Crossflow Devices for Fast Mixing

Measurement of Rapid Conformational Changes of Proteins in a Fast Laminar Flow Mixing Device

Jonas Korlach*, Lisa Kwok*, Sally A Kim**, M. Neal Waxham**, Warren Zipfel*, Watt W Webb*, Lois Pollack*

*Cornell University, School of Applied Physics, Clark Hall, Ithaca, New York 14853

**University of Texas-Houston Health Science Center, 6431 Fannin St., Houston, Texas 77030

Measurements of rates of fast chemical reactions or rapid conformational changes of proteins are limited by mixing and measurement “dead” times of stopped-flow and other mixing devices. We report on the utilization of a fast laminar flow mixing device first described by Knight et al. (Phys. Rev. Lett. 80: 3863) in conjunction with sensitive fluorescence detection. We have characterized the dynamics of molecular mixing in the device with a combination of confocal and multiphoton imaging and fluorescence correlation spectroscopy. FCS is capable of accurately measuring fast flow velocities and sample composition in these microstructures with micrometer resolution, and can be used to map the three-dimensional flow profile inside the device.

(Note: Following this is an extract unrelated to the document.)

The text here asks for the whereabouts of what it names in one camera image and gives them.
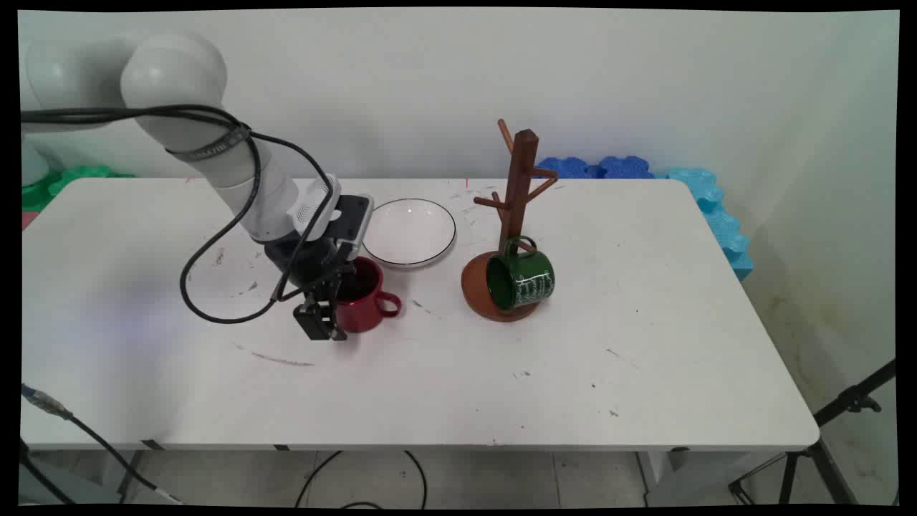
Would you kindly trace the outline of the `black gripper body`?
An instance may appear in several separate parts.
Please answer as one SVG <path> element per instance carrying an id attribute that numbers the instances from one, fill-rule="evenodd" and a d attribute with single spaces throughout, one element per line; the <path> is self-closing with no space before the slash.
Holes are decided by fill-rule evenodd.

Because the reaction can be monitored prior to, during and after mixing, very fast transitions are measurable. Mixing times of around 10 ms were obtained, with a time resolution of ~100 ns in the device under effective measuring conditions. Its application is demonstrated by analyzing the fast conformational transition of calmodulin upon binding of calcium ions, using a fluorescently labeled calmodulin for which the fluorescence intensity is sensitive to the conformational state of the protein.